Ketiga, pemberdayaan lingkungan. Sasarannya adalah peningkatan sarana dan prasarana lingkungan serta kelestarian lingkungan agar dapat mendukung proses pemberdayaan yang lainnya sehingga tercipta keselarasan dan keberlangsungan proses pemberdayaan di lingkungan masyarakat.

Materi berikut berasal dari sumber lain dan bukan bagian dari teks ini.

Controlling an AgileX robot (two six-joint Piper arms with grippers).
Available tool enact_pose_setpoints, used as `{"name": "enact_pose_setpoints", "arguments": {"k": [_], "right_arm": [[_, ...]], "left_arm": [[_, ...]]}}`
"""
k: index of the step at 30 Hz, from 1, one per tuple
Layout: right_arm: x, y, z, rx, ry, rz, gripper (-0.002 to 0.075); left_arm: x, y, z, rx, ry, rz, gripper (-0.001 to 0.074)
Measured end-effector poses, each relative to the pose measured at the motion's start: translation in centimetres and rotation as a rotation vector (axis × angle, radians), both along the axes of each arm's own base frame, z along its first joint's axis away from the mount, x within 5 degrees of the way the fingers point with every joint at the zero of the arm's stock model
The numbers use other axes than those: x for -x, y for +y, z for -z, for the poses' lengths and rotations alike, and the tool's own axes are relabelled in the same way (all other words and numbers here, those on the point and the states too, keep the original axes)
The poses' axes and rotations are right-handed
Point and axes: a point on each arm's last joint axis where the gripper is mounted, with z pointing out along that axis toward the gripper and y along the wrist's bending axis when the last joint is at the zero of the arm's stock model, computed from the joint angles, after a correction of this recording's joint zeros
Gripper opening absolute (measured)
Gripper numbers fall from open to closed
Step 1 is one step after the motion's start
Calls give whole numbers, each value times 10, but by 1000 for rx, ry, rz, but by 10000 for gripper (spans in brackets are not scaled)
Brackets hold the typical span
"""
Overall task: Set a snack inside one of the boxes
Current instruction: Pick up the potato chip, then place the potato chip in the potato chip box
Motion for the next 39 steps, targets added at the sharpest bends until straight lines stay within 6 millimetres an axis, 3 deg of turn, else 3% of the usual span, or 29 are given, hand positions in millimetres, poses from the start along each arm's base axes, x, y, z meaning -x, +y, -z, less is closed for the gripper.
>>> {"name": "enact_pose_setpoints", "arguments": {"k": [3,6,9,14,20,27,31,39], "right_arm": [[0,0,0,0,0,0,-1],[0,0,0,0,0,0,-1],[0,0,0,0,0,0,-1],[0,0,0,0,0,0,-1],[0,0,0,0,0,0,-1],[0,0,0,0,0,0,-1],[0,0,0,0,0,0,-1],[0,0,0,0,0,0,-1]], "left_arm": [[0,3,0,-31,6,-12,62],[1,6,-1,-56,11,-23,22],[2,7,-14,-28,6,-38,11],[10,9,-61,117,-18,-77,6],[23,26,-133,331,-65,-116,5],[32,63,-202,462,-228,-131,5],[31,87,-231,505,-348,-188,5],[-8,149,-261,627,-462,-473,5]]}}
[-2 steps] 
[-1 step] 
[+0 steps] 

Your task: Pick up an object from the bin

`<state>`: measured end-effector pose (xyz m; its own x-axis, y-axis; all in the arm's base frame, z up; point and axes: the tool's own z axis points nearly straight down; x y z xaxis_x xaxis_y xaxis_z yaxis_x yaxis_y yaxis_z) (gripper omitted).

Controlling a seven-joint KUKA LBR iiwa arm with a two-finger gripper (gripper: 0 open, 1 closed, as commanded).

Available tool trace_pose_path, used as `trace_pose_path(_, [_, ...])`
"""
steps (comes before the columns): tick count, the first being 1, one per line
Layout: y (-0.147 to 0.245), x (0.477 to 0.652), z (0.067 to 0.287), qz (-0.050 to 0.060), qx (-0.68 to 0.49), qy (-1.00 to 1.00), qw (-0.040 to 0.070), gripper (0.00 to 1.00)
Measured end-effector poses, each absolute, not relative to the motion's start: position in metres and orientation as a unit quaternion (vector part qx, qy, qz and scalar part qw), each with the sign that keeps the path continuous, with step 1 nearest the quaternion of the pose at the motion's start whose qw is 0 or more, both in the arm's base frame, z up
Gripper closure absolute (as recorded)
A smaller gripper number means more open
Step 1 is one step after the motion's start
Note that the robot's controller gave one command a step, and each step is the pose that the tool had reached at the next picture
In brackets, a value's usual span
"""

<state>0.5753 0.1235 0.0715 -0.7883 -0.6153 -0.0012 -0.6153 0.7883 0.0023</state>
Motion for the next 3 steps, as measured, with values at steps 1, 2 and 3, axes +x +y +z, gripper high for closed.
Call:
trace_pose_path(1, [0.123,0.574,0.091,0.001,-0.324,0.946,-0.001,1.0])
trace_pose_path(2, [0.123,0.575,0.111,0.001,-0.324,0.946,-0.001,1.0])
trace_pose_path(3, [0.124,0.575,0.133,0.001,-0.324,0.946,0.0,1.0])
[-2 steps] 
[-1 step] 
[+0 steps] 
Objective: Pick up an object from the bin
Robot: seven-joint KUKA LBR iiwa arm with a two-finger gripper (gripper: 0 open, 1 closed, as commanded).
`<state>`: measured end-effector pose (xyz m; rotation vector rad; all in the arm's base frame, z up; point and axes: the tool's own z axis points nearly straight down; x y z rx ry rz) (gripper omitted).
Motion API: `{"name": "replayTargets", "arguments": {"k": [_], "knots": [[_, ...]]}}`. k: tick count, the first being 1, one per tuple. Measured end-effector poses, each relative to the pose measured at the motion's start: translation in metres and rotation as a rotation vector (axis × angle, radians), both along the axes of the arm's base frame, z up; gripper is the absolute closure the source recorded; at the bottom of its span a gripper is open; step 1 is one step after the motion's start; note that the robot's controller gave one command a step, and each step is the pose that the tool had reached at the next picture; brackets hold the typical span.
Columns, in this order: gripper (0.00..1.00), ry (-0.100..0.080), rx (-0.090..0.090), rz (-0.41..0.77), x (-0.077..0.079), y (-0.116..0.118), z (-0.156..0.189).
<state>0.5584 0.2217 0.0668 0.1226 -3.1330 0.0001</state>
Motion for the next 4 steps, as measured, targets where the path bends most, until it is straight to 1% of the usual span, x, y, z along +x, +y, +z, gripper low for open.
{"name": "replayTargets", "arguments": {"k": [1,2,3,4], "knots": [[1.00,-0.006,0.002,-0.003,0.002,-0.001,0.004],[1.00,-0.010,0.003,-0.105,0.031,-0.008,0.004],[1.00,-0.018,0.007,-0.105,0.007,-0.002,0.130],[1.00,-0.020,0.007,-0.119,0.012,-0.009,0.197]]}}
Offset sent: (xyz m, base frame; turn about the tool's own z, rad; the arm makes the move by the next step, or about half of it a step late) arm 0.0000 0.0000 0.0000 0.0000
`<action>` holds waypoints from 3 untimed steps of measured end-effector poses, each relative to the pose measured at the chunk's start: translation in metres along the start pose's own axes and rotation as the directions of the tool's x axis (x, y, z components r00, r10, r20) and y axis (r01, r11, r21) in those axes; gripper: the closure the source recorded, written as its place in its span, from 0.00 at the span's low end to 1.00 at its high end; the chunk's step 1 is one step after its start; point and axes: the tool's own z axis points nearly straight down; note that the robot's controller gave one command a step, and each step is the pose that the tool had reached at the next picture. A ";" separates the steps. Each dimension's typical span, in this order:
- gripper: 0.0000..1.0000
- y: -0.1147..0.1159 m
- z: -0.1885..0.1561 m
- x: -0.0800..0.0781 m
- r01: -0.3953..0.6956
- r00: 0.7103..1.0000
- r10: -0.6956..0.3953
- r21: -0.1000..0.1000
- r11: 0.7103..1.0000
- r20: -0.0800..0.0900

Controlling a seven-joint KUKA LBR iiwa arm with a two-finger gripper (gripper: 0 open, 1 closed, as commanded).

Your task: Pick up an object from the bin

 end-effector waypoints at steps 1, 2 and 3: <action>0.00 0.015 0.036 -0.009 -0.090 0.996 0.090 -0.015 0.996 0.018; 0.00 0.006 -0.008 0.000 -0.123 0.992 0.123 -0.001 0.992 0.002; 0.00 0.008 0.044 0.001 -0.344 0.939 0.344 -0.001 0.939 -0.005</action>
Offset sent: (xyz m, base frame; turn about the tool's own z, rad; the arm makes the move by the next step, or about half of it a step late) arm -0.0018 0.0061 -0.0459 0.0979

Kegiatannya adalah: gotongroyong (gerakan peduli bersih), penghijauan dan tanaman bunga, penyediaan fasilitas public secara swadaya dan mandiri, revitalisasi dan peningkatan infrastruktur (semenisasi saluran dan bangunan) untuk mendukung proses pemberdayaan sosial dan pemberdayaan ekonomi masyarakat.

Fase dalam Pelaksanaan Program Pemberdayaan Masyarakat Berbasis Rukun Warga ada 3:

  1. Fase Inisiasi : 5 Tahun
  2. —Fase Partisipatori : 3 Tahun
  3. —Fase Mandiri  : Tak Terhingga.